The sad part? I did. Even worse? I got back into the car.

That night, I had my laptop thrown across a room. That night, I was driven back and forth from my place to his place, for 5 hours.
That night, I was kicked in the stomach so hard off the bed I flew into a wall after hearin: "You fucking N***** Lover" because my "first love" was a mixed man. He had known this for over a year at this point. To this day I have never gotten an explanation because the next morning? He remembered nothing.

I never told a soul (until years later).

I. Still. Didn't. Leave.

I moved to Atlanta with this guy.
I thought it would be different.
I was wrong.
It continued.

Doors were slammed on my feet, I was kicked in the stomach, I was continually shamed.
He lost his job, I worked 50+ hours a week but it wasn't enough.

I had lost everything: My car, my license, my apartment, my freedom, and my happiness.
I went without contact with my family/friends for 2+ months that Summer.
I went without hot water for nearly half that.
I was evicted for the first time.
I boxed up an entire apartment alone, worked 5 doubles in a row, and I can remember the feeling of watching others move my things onto the lawn for apartment complex to witness.


I was officially broken. I wanted, and so desperately needed, to get out. 


It took me 6 months to leave with the help of people I'll never be able to thank enough.


August 11th, 2014 


I will never forget that day. I remember every detail.


The day I found out what true courage meant, that family isn't always blood, and that family will be there no matter what.


The day I had the chance to start over. 



Today, when I look into the mirror, I don't see that girl.


I see someone strong, but continuously gaining strength.
I see someone I'm proud to be, but also someone I am still becoming.
I see someone who has accepted her past, her flaws, her mistakes, and who she used to be.
I see someone who strives to be better, do better.

Most importantly?

When I confront myself, I see someone that I have learned, and am still learning, to love.

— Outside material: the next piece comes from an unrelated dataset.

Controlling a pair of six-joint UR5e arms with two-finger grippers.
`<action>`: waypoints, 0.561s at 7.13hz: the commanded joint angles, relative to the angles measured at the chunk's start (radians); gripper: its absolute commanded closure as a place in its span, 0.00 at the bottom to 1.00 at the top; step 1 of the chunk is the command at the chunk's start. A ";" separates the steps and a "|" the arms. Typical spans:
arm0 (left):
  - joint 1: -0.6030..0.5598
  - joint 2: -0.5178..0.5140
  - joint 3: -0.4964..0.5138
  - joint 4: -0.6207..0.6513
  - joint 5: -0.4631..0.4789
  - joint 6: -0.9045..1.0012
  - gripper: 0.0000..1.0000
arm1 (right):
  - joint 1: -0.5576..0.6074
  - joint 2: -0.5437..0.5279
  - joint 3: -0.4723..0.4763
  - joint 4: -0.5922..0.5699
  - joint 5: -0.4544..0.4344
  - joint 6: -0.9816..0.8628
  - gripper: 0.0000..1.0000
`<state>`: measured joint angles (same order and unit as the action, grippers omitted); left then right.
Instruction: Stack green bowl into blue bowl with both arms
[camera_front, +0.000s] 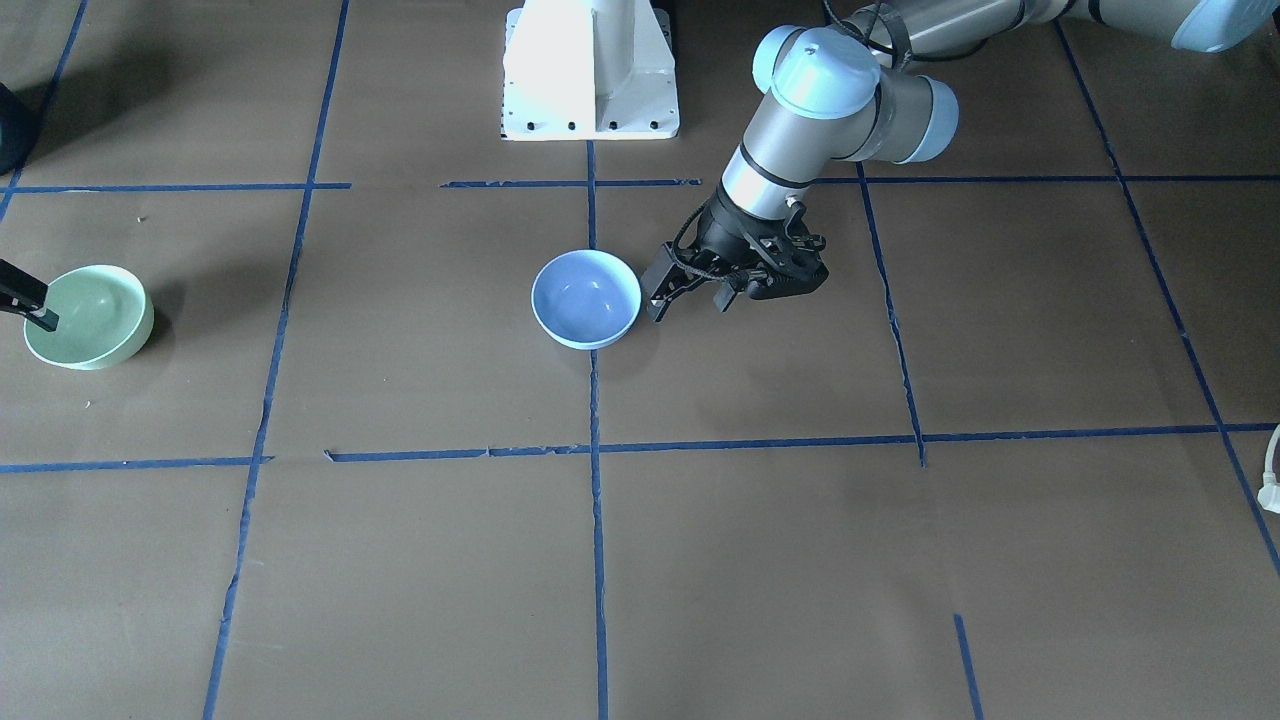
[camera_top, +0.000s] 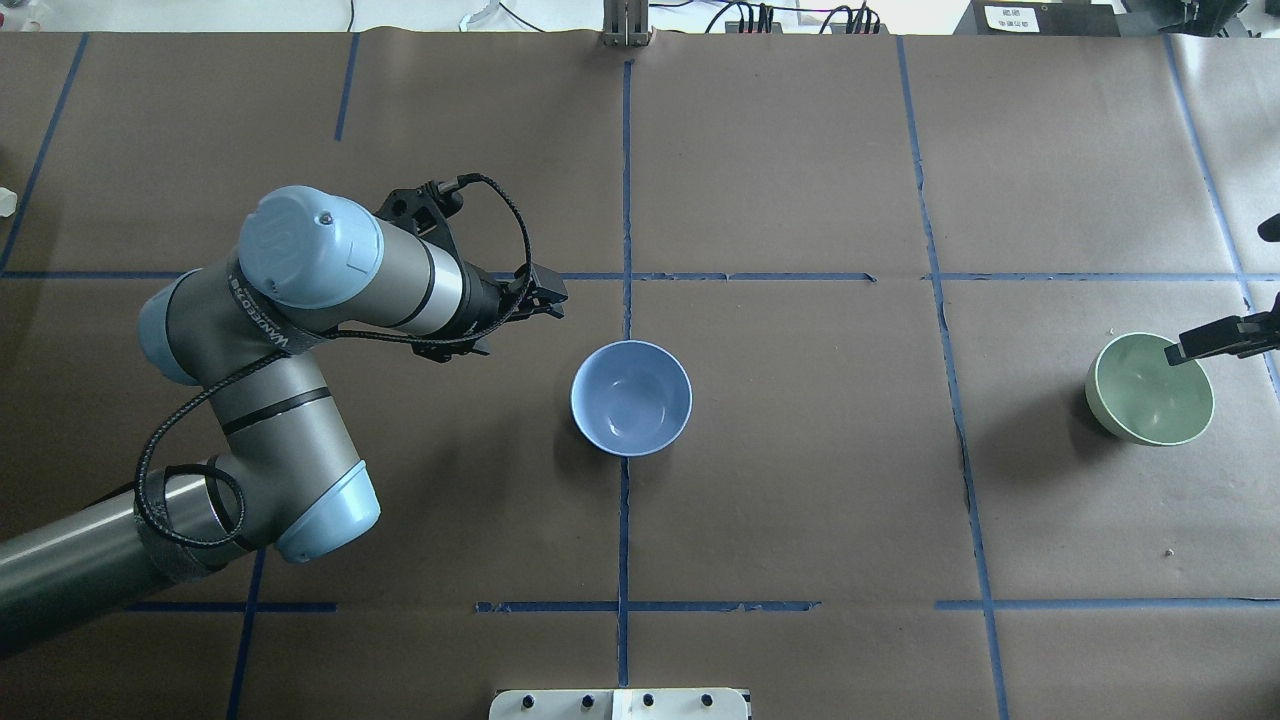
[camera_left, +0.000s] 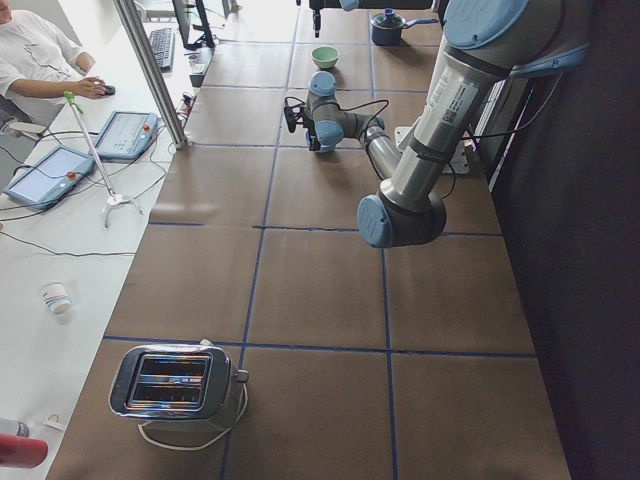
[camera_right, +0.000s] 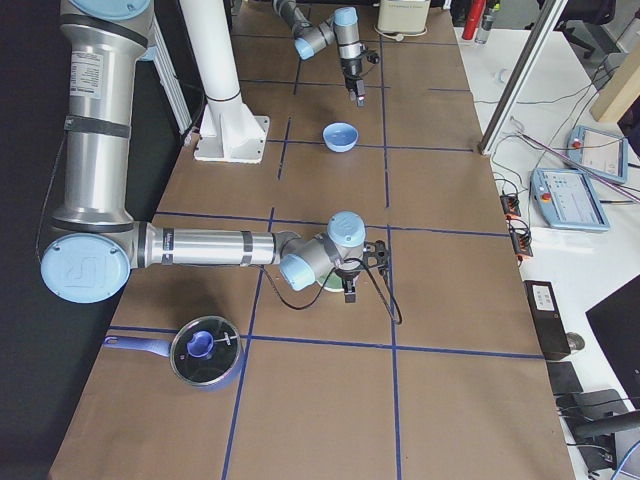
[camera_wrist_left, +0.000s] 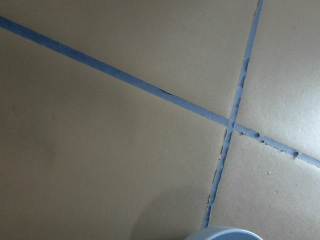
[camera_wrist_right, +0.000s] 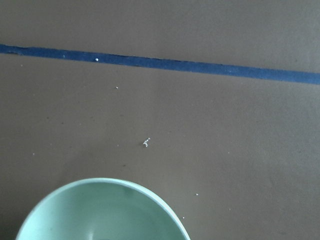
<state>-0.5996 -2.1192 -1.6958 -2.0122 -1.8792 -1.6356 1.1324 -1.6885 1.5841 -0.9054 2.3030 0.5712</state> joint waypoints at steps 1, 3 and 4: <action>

Don't get me wrong: It's been a bumpy road. I've been through trials, tribulations, and obstacles of life. So when you get thrown those curveballs in life there's something you need to know: YOU are the hitter. YOU are the captain of your ship. YOU matter.

I am posting this because I need people to know

No matter the situation

No matter the circumstances

You are never alone 💗



My wish for you is to embrace your past. All of it.


My wish for you is to be able to share your stories and not be afraid/ashamed of them.


My wish for your is happiness.


Be brave. Be you. Be strong. Be kind. Be supportive. Be real. 


Be.
The.
Change.


Charles Bukowski once said:

"Sometimes you climb out of bed in the morning and you think, I'm not going to make it, but you laugh inside — remembering all the times you've felt that way."

Keep going- I'm rooting for you all.